Sadly, while Dead Space 2 is able to make the most of its differences from the first and remain fun as a result, the third one…finds itself struggling.

I’ll just come out and say it: Dead Space 3 is one of the least-fun games I’ve played in a really long time. I’m not even sure if I can say it’s a disappointment, because that would imply I didn’t have 10 years’ worth of reviews and stories from friends warning me away from it, but I can tell you I did not enjoy my time with it.

Every single thing about Dead Space 3 feels like it was ordered by a committee of C-level nobodies who didn’t understand why people liked the first two, and thought that by including a rote checklist of things that games tended to offer in the 2010s, they could chase that nebulous and futile idea of “mainstream success” (despite the first two both, you know, selling a ton of copies and making money.)

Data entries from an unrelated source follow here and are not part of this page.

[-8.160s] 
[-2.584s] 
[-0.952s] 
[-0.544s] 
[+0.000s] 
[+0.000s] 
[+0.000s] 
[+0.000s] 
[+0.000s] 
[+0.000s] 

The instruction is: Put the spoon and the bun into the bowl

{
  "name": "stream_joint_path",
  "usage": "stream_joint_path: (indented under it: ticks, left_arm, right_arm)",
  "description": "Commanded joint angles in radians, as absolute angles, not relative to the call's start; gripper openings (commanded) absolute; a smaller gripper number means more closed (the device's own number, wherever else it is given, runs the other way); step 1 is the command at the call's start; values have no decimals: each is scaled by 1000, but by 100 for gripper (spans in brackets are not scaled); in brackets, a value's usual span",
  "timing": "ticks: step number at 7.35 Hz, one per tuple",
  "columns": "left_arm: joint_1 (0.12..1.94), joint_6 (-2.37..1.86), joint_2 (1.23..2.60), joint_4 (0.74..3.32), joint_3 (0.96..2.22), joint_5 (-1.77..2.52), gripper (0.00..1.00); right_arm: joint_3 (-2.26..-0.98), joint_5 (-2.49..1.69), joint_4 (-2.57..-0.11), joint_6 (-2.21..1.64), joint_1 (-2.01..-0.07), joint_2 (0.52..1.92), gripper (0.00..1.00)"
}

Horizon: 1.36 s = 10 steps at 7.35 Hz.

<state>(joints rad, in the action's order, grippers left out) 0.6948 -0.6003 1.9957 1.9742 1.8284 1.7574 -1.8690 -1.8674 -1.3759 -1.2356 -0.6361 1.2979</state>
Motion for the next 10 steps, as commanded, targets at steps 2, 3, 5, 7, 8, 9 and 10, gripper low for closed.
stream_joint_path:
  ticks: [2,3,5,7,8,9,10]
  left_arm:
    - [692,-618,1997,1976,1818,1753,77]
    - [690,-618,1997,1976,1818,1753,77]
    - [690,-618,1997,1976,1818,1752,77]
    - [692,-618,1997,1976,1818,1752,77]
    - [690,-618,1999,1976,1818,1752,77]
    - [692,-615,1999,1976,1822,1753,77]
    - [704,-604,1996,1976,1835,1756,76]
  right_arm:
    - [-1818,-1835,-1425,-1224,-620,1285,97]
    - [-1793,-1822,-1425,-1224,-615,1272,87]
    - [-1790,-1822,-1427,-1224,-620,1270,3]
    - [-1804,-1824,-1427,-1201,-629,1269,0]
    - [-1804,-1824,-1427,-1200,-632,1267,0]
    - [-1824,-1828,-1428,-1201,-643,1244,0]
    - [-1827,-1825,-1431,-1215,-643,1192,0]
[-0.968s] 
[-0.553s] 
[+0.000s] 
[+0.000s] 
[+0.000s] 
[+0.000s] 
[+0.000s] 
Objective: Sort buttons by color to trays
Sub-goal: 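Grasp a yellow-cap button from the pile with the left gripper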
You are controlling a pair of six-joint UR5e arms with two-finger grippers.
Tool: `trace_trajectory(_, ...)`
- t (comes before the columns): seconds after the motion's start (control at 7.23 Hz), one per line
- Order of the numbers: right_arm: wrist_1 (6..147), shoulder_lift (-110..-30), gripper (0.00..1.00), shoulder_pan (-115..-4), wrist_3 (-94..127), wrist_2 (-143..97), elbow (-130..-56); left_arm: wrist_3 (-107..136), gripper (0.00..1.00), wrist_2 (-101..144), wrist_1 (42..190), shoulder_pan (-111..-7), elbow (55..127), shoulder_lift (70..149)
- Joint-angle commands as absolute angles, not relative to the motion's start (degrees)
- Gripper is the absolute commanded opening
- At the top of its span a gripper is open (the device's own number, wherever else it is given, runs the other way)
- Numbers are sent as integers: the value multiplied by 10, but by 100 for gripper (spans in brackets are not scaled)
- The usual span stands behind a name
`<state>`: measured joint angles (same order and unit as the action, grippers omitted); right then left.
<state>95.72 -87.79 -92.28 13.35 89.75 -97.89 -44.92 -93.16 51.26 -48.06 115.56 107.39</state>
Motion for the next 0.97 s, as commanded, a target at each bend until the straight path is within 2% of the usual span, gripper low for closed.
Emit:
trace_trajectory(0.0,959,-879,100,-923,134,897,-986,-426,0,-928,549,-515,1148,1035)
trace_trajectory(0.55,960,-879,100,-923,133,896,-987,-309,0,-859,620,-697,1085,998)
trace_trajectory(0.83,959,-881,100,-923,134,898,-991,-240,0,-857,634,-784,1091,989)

There’s a co-op mode, which I guarantee I will never play. There’s microtransactions to buy new guns, in case you don’t want to mess around with the mandatory crafting systems. There’s a mandatory crafting system, like a lot of games insisted they should have around this time, and while it theoretically makes sense with Isaac’s engineering background, it really goofs up the overall weapon balance and makes the combat a lot less fun. Heck, the combat would still be a lot less fun even if I wasn’t assembling my own guns, because all of the enemies have become indistinguishable bullet sponges that take forever to fight, even if you’re doing it the “right” way and targeting their limbs.

All of this sort of pales to what I consider to be both the game’s biggest failing, and the most clear sign of executive meddling. Very early on, during the game’s oddly bleak and violent intro (with vague shades of Mass Effect 3, as though EA couldn’t understand why one of their “space games” was outselling the other), you find yourself getting involved in a gunfight…with very much alive human beings, shooting back at you with their own guns. 

You’re getting into a gunfight. With cover. Against normal, alive, human soldiers. I cannot stress enough how this sentence should not ever be allowed to apply to DEAD SPACE 3, and yet here we are.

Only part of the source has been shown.